Of all the entries below, only the lines from the one with "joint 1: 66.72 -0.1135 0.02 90" up to and including the one with "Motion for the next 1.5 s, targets" are to be duplicated exactly.

···

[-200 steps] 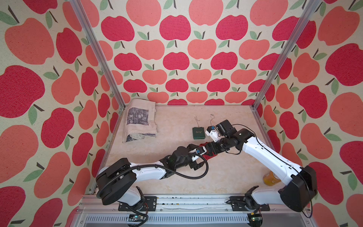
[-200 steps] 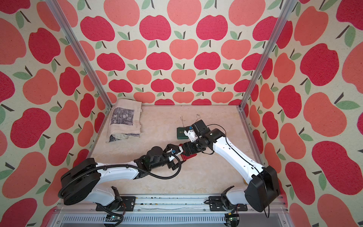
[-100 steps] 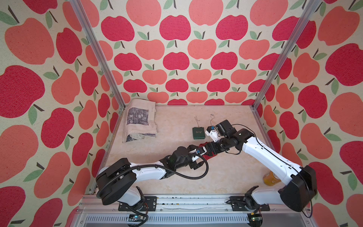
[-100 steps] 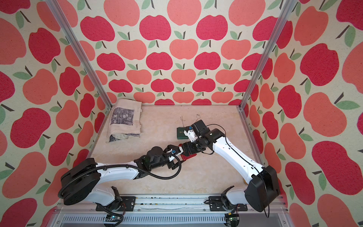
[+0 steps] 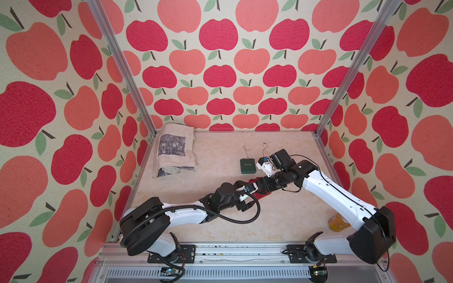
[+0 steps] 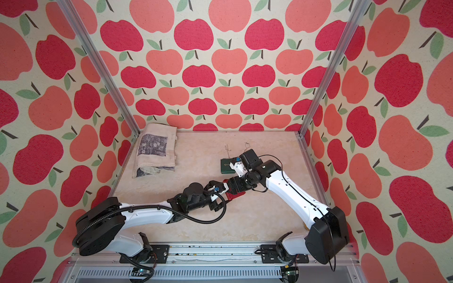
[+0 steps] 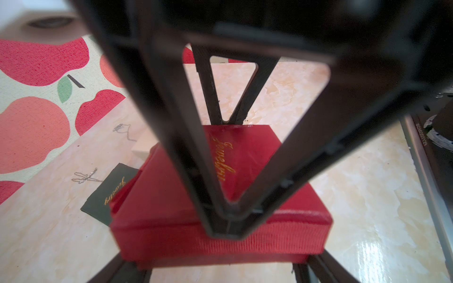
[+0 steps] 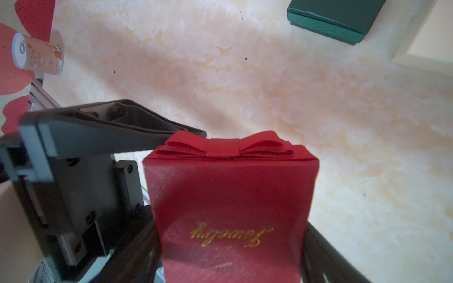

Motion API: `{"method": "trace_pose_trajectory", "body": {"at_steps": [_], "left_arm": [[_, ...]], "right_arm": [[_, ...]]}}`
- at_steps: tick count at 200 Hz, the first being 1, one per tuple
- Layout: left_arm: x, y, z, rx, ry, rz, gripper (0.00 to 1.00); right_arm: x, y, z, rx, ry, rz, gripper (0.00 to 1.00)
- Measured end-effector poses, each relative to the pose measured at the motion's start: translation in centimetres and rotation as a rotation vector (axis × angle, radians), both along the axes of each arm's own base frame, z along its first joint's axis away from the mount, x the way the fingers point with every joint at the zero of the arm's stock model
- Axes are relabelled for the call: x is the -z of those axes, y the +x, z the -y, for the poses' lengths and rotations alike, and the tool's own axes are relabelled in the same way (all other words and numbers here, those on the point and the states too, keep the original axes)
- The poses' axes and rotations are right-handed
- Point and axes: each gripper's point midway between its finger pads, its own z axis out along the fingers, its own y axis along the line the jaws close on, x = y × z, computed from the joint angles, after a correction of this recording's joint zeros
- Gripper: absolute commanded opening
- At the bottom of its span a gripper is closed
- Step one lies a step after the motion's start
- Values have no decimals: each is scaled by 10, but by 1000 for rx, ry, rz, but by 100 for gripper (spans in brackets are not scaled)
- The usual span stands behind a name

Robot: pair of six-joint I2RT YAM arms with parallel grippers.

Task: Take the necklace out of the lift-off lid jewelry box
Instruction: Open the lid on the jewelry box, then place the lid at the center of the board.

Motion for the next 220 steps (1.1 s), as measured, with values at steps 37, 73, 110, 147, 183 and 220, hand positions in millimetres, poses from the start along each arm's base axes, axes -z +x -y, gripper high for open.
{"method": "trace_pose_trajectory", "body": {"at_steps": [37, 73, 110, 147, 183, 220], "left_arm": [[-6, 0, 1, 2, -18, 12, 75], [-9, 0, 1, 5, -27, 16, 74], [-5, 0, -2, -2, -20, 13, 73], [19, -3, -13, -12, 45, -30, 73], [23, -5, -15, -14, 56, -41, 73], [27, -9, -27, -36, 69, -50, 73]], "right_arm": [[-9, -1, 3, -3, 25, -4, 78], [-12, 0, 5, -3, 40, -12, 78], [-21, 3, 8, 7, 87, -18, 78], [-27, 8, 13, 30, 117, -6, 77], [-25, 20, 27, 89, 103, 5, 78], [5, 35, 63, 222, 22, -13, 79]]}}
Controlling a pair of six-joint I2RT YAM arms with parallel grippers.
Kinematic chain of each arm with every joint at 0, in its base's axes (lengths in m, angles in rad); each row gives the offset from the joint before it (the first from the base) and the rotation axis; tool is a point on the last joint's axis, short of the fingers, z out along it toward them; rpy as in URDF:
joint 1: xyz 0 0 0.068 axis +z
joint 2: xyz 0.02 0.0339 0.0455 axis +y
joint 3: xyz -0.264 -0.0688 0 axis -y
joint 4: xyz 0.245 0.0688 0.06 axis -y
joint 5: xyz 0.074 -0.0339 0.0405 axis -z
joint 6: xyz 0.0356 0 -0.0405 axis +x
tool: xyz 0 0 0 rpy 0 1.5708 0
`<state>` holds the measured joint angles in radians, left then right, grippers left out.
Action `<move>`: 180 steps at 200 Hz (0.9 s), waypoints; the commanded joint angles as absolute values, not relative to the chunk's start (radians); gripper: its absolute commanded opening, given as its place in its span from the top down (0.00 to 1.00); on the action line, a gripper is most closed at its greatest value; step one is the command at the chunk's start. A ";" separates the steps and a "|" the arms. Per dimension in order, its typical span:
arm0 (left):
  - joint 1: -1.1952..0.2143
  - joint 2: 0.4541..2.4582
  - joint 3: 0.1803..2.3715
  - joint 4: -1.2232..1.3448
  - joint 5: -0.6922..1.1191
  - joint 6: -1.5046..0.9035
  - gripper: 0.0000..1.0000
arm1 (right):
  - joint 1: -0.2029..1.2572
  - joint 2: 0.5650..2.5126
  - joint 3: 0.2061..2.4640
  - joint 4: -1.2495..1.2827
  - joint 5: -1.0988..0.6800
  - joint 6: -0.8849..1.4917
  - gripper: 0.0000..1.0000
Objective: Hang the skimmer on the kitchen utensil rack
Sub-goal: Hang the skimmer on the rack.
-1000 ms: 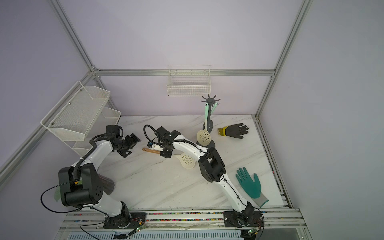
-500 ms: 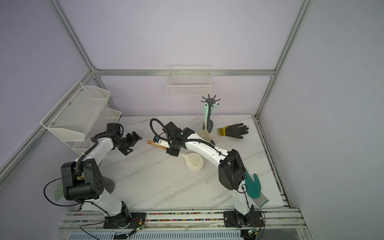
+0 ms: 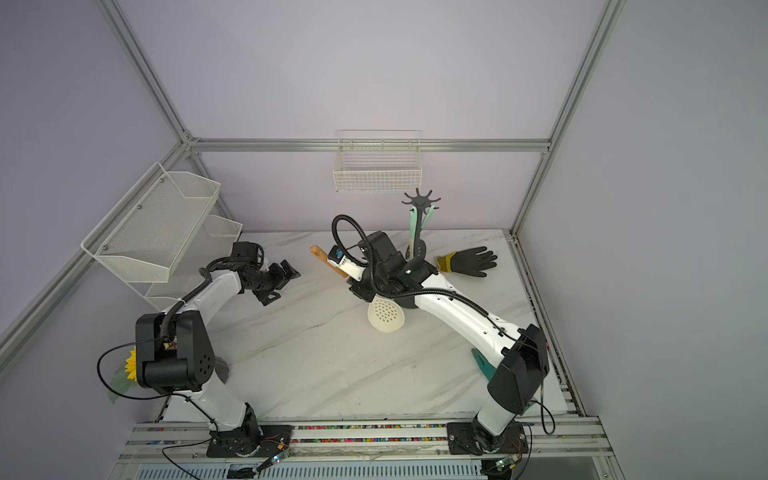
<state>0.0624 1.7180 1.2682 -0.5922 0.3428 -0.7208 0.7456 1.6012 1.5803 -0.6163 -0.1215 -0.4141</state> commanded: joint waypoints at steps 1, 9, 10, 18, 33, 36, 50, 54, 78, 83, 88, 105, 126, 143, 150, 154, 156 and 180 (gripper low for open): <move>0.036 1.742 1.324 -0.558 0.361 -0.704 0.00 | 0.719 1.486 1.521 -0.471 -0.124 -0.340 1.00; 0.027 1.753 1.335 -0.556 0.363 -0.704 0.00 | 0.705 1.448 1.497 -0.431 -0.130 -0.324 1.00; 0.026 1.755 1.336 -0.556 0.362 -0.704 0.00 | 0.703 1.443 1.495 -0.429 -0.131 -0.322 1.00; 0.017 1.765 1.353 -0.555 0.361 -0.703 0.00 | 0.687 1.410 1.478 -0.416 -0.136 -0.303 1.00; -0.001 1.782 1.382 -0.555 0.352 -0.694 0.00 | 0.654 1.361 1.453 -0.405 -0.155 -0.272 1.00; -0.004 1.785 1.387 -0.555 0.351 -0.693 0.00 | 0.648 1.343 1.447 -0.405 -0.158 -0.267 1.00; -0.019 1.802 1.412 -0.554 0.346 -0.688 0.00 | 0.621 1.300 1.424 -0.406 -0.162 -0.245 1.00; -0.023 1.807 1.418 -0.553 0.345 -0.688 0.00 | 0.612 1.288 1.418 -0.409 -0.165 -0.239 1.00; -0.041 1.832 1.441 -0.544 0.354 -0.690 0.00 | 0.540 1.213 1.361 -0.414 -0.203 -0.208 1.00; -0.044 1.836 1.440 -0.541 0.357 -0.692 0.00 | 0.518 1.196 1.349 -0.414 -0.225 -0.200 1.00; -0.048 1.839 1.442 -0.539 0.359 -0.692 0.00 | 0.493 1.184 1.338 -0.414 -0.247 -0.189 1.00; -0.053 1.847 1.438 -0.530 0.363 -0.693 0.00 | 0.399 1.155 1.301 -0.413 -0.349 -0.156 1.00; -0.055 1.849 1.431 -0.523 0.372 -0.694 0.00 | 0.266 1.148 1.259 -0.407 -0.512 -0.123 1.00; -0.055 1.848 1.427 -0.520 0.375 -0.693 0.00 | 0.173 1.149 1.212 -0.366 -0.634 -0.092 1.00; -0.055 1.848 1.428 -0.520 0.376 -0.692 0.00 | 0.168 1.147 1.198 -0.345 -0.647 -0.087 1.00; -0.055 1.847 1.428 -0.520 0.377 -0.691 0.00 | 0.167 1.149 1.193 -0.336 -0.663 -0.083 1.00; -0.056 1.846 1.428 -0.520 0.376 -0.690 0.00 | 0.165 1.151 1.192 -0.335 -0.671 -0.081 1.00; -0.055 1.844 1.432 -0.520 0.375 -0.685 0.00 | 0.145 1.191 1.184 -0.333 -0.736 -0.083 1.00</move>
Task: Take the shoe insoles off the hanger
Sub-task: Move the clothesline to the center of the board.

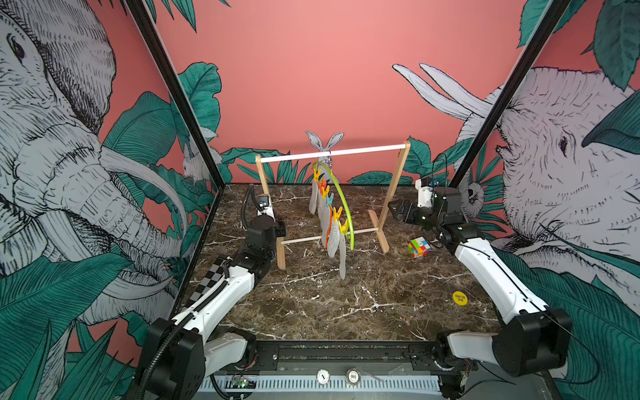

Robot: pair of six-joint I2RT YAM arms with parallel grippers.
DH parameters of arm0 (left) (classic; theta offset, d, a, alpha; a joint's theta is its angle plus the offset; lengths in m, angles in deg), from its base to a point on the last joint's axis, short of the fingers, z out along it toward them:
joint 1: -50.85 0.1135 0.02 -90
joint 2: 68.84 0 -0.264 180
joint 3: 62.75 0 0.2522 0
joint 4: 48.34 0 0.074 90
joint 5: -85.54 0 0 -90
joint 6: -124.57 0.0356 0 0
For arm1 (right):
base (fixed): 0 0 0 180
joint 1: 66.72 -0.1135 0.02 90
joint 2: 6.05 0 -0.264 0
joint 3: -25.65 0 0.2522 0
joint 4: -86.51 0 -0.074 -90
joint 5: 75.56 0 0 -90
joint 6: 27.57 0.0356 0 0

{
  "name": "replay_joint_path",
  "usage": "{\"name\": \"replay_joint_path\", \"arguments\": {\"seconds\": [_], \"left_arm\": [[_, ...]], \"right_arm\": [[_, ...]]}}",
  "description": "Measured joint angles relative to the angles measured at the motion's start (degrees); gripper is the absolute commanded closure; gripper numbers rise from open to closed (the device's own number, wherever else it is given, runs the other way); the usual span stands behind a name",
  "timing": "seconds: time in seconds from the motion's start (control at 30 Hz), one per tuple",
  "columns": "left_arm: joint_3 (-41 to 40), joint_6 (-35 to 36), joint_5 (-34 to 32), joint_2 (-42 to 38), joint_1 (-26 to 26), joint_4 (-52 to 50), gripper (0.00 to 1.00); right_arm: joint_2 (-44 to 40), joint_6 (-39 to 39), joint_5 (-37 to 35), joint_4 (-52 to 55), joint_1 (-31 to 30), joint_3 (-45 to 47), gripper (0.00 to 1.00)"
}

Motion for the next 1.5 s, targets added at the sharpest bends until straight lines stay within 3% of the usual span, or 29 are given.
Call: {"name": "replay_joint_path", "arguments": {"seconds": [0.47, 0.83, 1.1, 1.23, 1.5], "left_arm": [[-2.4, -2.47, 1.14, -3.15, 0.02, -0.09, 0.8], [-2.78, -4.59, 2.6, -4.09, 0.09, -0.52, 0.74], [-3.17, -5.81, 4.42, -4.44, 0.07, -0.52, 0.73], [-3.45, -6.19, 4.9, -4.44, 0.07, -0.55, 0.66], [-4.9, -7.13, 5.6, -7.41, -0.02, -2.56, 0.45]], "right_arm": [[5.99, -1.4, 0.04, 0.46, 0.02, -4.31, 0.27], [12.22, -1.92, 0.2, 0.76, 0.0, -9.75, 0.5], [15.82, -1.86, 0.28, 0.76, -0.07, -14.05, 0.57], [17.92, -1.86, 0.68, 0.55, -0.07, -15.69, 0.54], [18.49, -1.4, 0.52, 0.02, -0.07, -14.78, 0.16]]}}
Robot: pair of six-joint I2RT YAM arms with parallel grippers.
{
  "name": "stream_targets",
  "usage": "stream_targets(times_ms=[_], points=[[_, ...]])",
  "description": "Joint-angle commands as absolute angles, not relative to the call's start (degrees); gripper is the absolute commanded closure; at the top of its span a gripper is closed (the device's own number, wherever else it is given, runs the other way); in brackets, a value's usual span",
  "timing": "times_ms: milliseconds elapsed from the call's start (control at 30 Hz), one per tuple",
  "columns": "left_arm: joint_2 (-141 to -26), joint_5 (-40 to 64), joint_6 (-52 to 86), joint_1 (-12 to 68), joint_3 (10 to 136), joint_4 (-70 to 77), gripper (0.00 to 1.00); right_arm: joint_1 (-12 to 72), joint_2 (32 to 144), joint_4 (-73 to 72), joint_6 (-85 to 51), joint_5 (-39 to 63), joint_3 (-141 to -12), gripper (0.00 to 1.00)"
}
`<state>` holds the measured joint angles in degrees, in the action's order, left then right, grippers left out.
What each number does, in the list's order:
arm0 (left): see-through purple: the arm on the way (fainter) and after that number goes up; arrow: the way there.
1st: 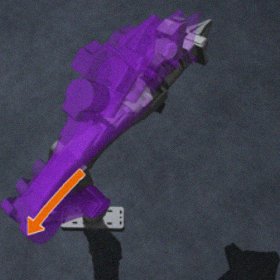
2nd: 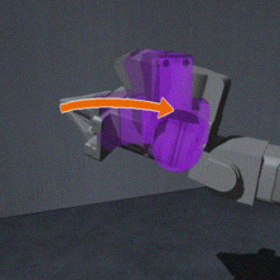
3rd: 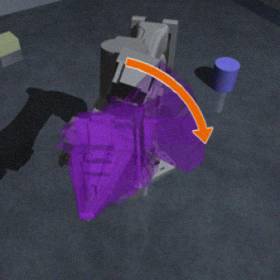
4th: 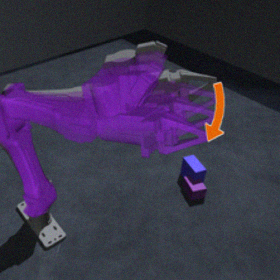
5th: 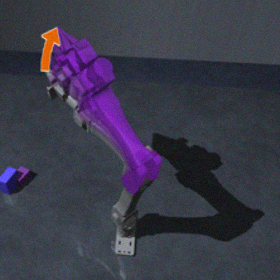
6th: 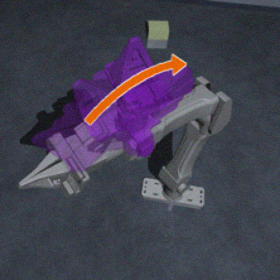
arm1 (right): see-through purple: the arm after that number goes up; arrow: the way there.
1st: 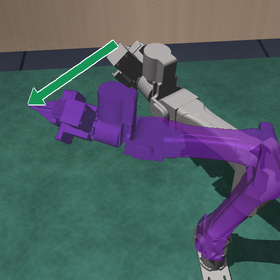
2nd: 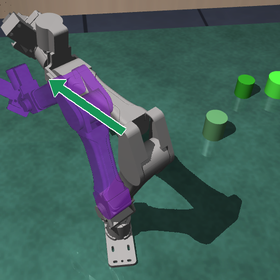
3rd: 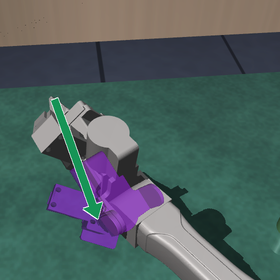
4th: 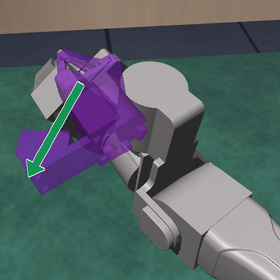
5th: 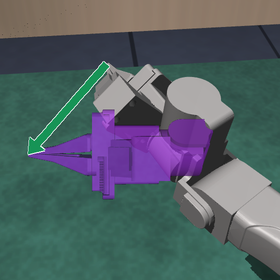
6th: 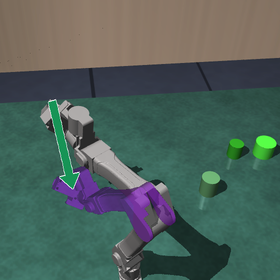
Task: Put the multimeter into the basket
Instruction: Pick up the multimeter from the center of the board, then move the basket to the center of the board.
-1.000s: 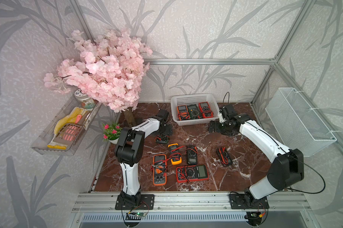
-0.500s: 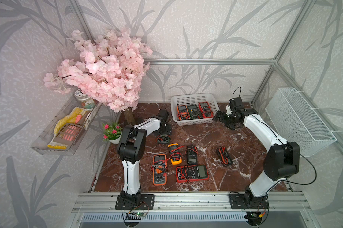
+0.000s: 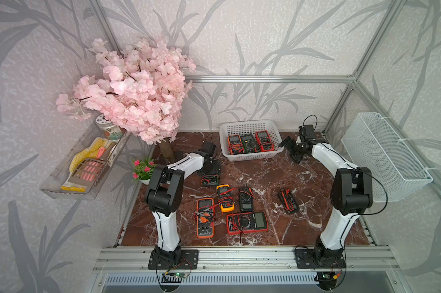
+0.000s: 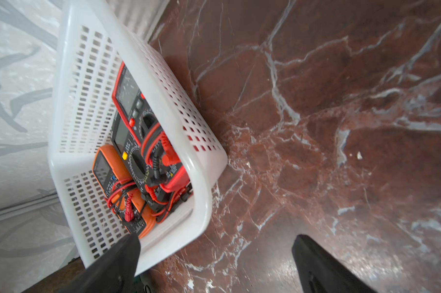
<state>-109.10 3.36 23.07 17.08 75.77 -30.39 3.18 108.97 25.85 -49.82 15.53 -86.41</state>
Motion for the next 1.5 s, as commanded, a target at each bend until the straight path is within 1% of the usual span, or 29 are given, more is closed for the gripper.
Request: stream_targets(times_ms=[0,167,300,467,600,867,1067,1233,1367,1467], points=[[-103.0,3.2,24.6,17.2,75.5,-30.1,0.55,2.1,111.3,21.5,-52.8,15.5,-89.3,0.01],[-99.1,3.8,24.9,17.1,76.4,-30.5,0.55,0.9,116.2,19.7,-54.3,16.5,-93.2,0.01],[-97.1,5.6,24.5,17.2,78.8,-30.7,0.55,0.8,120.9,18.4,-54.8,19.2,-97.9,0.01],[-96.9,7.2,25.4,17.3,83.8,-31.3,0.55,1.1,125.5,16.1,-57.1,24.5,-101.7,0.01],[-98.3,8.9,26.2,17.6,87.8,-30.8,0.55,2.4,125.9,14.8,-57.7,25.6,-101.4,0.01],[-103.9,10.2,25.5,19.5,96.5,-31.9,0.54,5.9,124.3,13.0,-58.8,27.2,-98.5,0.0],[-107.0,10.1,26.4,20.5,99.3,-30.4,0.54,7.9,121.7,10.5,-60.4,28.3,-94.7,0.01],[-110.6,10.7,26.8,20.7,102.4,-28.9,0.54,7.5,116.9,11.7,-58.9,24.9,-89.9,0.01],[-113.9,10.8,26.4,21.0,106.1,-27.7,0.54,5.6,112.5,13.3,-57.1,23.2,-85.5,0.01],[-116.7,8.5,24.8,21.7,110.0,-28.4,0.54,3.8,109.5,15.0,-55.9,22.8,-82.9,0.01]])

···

Task answer:
joint 1: 66.72 -0.1135 0.02 90
joint 2: 6.05 0 -0.264 0
joint 3: -25.65 0 0.2522 0
joint 4: -86.51 0 -0.074 -90
joint 5: 75.56 0 0 -90
joint 6: 27.57 0.0356 0 0

{
  "name": "replay_joint_path",
  "usage": "{\"name\": \"replay_joint_path\", \"arguments\": {\"seconds\": [_], \"left_arm\": [[_, ...]], \"right_arm\": [[_, ...]]}}",
  "description": "Measured joint angles relative to the angles measured at the motion's start (degrees); gripper is the absolute commanded closure; gripper numbers rise from open to closed (the device's own number, wherever else it is given, runs the other way); the usual span stands behind a name",
  "timing": "seconds: time in seconds from the motion's start (control at 30 Hz), one per tuple",
  "columns": "left_arm: joint_3 (-41 to 40), joint_6 (-35 to 36), joint_5 (-34 to 32), joint_2 (-42 to 38), joint_1 (-26 to 26), joint_4 (-52 to 50), gripper (0.00 to 1.00); right_arm: joint_2 (-44 to 40), joint_6 (-39 to 39), joint_5 (-37 to 35), joint_4 (-52 to 55), joint_1 (-31 to 30), joint_3 (-45 to 47), gripper (0.00 to 1.00)"
}

Motion for the next 1.5 s, targets added at the sharpest bends until straight lines stay within 3% of the usual span, or 29 are given.

This exercise requires no additional output.